(Collection entries)
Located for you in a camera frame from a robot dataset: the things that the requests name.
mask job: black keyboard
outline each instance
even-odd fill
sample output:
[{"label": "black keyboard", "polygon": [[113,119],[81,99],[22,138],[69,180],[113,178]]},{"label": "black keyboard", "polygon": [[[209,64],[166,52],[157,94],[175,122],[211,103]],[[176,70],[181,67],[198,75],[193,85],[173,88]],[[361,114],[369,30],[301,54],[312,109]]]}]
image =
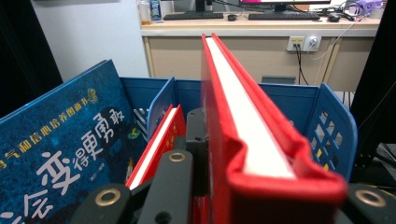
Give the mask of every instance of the black keyboard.
[{"label": "black keyboard", "polygon": [[181,20],[211,20],[223,19],[221,12],[186,12],[182,14],[167,14],[163,17],[165,21],[181,21]]},{"label": "black keyboard", "polygon": [[250,21],[317,21],[320,16],[315,12],[287,12],[248,14]]}]

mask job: computer monitor
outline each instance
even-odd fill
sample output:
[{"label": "computer monitor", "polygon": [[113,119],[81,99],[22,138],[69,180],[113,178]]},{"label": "computer monitor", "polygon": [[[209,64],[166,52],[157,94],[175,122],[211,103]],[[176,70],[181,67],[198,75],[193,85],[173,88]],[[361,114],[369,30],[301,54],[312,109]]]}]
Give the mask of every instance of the computer monitor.
[{"label": "computer monitor", "polygon": [[283,12],[288,5],[327,5],[330,2],[331,0],[239,0],[240,5],[274,6],[274,12]]}]

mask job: desk
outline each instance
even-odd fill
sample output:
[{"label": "desk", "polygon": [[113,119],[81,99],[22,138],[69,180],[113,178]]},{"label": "desk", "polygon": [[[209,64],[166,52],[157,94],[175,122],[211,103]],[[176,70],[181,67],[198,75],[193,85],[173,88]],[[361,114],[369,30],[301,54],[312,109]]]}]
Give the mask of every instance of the desk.
[{"label": "desk", "polygon": [[[334,91],[355,91],[373,45],[379,19],[362,21],[162,21],[141,27],[152,77],[200,78],[201,34],[216,33],[256,81],[262,76],[295,76],[295,52],[286,51],[291,35],[322,36],[317,52],[303,52],[302,68],[309,85],[327,82]],[[344,33],[334,44],[335,39]]]}]

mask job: wall
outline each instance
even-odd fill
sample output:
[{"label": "wall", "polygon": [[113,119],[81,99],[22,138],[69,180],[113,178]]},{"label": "wall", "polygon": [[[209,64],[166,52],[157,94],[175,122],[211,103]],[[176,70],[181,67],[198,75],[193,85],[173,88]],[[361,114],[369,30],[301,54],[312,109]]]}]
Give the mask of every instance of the wall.
[{"label": "wall", "polygon": [[148,77],[135,0],[31,3],[64,81],[112,59],[120,77]]}]

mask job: wall socket
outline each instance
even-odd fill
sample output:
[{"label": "wall socket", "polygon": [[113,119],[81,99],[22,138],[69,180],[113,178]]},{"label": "wall socket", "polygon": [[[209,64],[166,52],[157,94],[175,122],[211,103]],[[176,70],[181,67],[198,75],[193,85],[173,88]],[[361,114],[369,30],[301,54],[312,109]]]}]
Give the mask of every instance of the wall socket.
[{"label": "wall socket", "polygon": [[311,35],[311,36],[291,36],[289,38],[287,51],[297,51],[294,45],[299,44],[301,51],[318,51],[321,36]]},{"label": "wall socket", "polygon": [[300,48],[303,49],[305,42],[305,36],[291,36],[289,38],[288,46],[286,47],[287,51],[297,51],[297,48],[294,45],[300,45]]}]

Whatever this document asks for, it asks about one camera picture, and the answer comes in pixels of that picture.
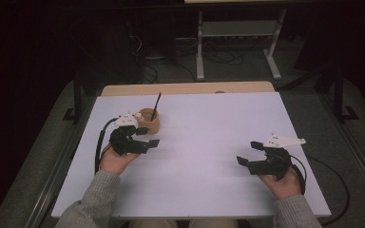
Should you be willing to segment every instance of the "person's left hand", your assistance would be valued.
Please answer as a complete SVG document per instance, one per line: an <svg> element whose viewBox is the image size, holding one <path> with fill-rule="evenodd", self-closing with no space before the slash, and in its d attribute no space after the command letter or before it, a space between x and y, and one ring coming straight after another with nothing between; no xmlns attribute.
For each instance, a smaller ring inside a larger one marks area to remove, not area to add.
<svg viewBox="0 0 365 228"><path fill-rule="evenodd" d="M126 166L139 157L139 154L119 155L109 145L101 158L100 169L121 175Z"/></svg>

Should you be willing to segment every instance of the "gray sleeve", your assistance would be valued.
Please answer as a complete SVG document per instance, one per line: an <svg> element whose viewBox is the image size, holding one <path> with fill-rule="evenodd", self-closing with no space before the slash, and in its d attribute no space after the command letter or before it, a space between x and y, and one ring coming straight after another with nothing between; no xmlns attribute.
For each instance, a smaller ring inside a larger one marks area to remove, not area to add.
<svg viewBox="0 0 365 228"><path fill-rule="evenodd" d="M70 205L56 227L107 227L115 210L120 177L106 171L96 173L80 201Z"/></svg>
<svg viewBox="0 0 365 228"><path fill-rule="evenodd" d="M306 198L302 195L280 199L274 203L274 227L321 227Z"/></svg>

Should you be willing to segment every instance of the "floor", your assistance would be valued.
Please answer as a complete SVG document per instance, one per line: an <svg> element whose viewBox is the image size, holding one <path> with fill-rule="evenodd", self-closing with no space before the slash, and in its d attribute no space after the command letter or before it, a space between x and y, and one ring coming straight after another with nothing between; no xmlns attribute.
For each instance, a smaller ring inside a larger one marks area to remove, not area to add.
<svg viewBox="0 0 365 228"><path fill-rule="evenodd" d="M163 59L161 54L152 50L144 60L141 83L195 82L195 49L192 48L195 42L195 39L187 38L178 43L176 62ZM278 88L307 73L294 69L302 47L301 39L279 40L274 57L282 75L280 81L272 79L262 53L267 47L267 39L207 42L204 53L206 82L270 81ZM318 76L294 89L281 91L280 95L298 135L307 139L308 143L303 146L304 152L310 156L309 162L332 210L331 217L321 218L320 221L327 223L325 225L328 227L365 227L365 166L362 166L365 165L365 103L357 88L345 81L344 106L351 106L359 120L340 123L332 111L333 91L316 93L314 85L317 80ZM82 101L84 115L87 115L91 104L94 104L94 97L83 95ZM71 157L65 157L62 161L58 158L63 156L61 153L71 155L83 132L83 121L73 124L62 120L71 107L72 83L64 88L52 108L1 206L0 227L55 226L57 219L50 216L49 210L60 189L59 180L65 177L71 163ZM44 141L46 138L51 139L49 144ZM50 180L55 177L58 181L53 184ZM116 220L112 223L114 227L121 225ZM250 223L254 228L272 227L271 218L251 219Z"/></svg>

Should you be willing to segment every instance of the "pen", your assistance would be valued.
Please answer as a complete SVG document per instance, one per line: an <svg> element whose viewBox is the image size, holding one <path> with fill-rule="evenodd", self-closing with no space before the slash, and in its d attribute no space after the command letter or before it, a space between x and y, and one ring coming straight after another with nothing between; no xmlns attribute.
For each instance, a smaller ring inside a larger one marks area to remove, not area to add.
<svg viewBox="0 0 365 228"><path fill-rule="evenodd" d="M160 97L162 97L162 92L159 93L159 96L158 96L158 100L156 101L156 104L155 104L155 109L153 109L153 113L152 113L152 118L150 118L150 121L153 121L153 119L155 118L155 113L156 113L156 109L157 109L157 104L160 100Z"/></svg>

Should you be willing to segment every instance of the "hand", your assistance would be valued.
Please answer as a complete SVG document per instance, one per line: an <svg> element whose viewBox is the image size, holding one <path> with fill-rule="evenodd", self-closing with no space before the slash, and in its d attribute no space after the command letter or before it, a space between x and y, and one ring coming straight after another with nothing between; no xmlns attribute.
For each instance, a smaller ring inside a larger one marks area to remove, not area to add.
<svg viewBox="0 0 365 228"><path fill-rule="evenodd" d="M126 166L139 157L139 154L119 155L111 145L108 145L103 152L100 162L100 169L121 175Z"/></svg>
<svg viewBox="0 0 365 228"><path fill-rule="evenodd" d="M259 175L259 178L268 186L269 190L274 194L277 200L282 200L288 197L301 195L301 187L298 182L298 175L290 167L285 176L277 181L277 177L270 178L266 175Z"/></svg>

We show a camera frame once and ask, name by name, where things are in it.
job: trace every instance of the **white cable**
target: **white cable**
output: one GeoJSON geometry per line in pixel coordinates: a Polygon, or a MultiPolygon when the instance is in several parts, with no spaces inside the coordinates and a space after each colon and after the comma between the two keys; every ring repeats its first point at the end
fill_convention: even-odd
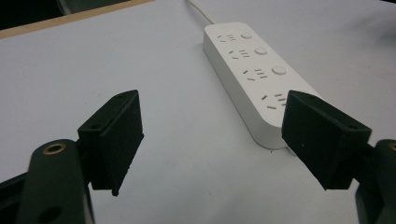
{"type": "Polygon", "coordinates": [[[209,15],[207,15],[200,7],[198,7],[194,0],[189,0],[189,2],[205,17],[205,19],[207,19],[211,24],[215,24],[215,21],[213,21],[209,15]]]}

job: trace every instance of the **white power strip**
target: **white power strip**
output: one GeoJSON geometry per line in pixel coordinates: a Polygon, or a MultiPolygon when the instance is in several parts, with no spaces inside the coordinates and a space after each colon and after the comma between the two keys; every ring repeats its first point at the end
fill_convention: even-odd
{"type": "Polygon", "coordinates": [[[270,149],[286,147],[281,127],[288,92],[318,93],[244,23],[206,26],[204,52],[253,139],[270,149]]]}

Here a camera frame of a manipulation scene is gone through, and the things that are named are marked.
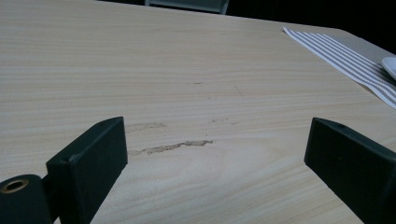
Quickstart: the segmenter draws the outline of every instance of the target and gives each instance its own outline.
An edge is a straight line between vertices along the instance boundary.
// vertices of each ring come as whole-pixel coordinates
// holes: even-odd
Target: light wood surface
[[[396,111],[282,26],[95,1],[0,3],[0,180],[124,116],[92,223],[361,223],[304,165],[311,119],[396,149]]]

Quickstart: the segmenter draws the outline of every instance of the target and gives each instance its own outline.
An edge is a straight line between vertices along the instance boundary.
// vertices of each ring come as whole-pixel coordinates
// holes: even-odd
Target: tabletop
[[[97,1],[0,2],[0,180],[123,116],[92,223],[361,223],[304,165],[313,117],[396,149],[396,111],[275,21]]]

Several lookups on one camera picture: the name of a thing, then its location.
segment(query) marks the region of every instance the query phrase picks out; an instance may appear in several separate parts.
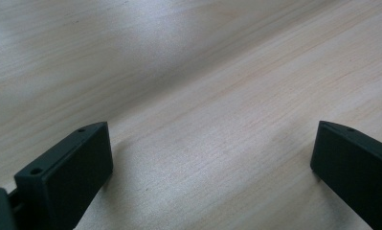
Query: wooden tabletop
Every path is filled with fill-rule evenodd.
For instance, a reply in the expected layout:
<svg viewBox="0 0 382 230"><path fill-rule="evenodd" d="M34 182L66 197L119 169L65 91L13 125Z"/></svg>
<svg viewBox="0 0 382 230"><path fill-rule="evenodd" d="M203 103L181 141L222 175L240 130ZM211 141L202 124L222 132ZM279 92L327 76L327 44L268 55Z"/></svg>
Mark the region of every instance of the wooden tabletop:
<svg viewBox="0 0 382 230"><path fill-rule="evenodd" d="M309 168L321 120L382 142L382 0L0 0L0 187L109 124L77 229L370 229Z"/></svg>

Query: small hole
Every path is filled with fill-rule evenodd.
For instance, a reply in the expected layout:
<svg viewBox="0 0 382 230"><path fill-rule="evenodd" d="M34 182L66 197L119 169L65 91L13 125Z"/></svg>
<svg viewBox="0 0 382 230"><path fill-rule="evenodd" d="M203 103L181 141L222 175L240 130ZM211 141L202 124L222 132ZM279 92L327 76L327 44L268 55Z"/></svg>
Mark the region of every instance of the small hole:
<svg viewBox="0 0 382 230"><path fill-rule="evenodd" d="M35 168L33 169L30 174L40 174L42 172L42 170L40 168Z"/></svg>

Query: dark gray plastic part
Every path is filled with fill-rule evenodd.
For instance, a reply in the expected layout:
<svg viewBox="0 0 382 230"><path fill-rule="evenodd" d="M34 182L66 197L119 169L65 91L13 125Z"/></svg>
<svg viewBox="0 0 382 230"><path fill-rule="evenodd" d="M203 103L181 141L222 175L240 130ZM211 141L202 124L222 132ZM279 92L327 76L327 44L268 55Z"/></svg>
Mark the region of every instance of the dark gray plastic part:
<svg viewBox="0 0 382 230"><path fill-rule="evenodd" d="M107 123L97 123L68 135L14 179L35 228L64 230L76 227L112 171Z"/></svg>
<svg viewBox="0 0 382 230"><path fill-rule="evenodd" d="M382 229L382 143L320 122L310 166L373 229Z"/></svg>

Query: screw hole
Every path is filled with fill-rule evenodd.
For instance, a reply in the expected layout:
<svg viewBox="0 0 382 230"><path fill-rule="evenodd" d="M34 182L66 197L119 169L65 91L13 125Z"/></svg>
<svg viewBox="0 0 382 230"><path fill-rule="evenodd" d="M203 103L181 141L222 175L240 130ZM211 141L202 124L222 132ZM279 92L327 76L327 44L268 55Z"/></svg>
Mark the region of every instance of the screw hole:
<svg viewBox="0 0 382 230"><path fill-rule="evenodd" d="M33 169L30 174L40 174L42 172L42 170L40 168L35 168Z"/></svg>

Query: light wood surface
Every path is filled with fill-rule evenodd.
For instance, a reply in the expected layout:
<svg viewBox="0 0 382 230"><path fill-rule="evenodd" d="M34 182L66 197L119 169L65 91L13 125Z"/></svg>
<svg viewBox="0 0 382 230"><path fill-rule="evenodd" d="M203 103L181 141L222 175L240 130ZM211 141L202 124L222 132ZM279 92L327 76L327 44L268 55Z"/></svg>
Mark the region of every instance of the light wood surface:
<svg viewBox="0 0 382 230"><path fill-rule="evenodd" d="M109 123L77 229L370 229L309 168L320 120L382 142L382 0L0 0L0 186Z"/></svg>

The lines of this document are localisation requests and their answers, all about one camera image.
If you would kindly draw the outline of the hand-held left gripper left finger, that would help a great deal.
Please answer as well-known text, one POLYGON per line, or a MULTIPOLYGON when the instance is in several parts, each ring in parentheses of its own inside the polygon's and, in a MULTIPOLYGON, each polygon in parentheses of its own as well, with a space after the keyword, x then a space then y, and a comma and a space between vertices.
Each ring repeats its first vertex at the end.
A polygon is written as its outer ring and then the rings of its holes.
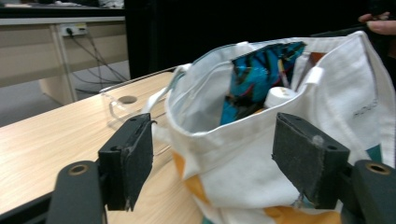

• Exercise directions:
For this exercise, output exactly the lines above from the line with "Mark the region of every instance of the dark" to the line with "If you would", counting both, and leave out the rest.

• Your solution:
Mark the region of every instance of the dark gray plastic part:
<svg viewBox="0 0 382 230"><path fill-rule="evenodd" d="M107 123L97 123L68 135L14 179L35 228L64 230L76 227L112 171Z"/></svg>
<svg viewBox="0 0 382 230"><path fill-rule="evenodd" d="M382 229L382 143L320 122L310 166L373 229Z"/></svg>

Query: screw hole
Every path is filled with fill-rule evenodd.
For instance, a reply in the expected layout:
<svg viewBox="0 0 382 230"><path fill-rule="evenodd" d="M34 182L66 197L119 169L65 91L13 125Z"/></svg>
<svg viewBox="0 0 382 230"><path fill-rule="evenodd" d="M203 103L181 141L222 175L240 130ZM211 141L202 124L222 132ZM279 92L327 76L327 44L268 55Z"/></svg>
Mark the region of every instance of the screw hole:
<svg viewBox="0 0 382 230"><path fill-rule="evenodd" d="M33 169L30 174L40 174L42 172L42 170L40 168L35 168Z"/></svg>

Query: light wood surface
Every path is filled with fill-rule evenodd.
For instance, a reply in the expected layout:
<svg viewBox="0 0 382 230"><path fill-rule="evenodd" d="M34 182L66 197L119 169L65 91L13 125Z"/></svg>
<svg viewBox="0 0 382 230"><path fill-rule="evenodd" d="M203 103L181 141L222 175L240 130ZM211 141L202 124L222 132ZM279 92L327 76L327 44L268 55Z"/></svg>
Mark the region of every instance of the light wood surface:
<svg viewBox="0 0 382 230"><path fill-rule="evenodd" d="M109 123L77 229L370 229L309 168L320 120L382 142L382 0L0 0L0 186Z"/></svg>

The lines of this document are localisation requests and their answers, all about one camera image.
If you would kindly draw the outline of the hand-held left gripper left finger, that would help a great deal.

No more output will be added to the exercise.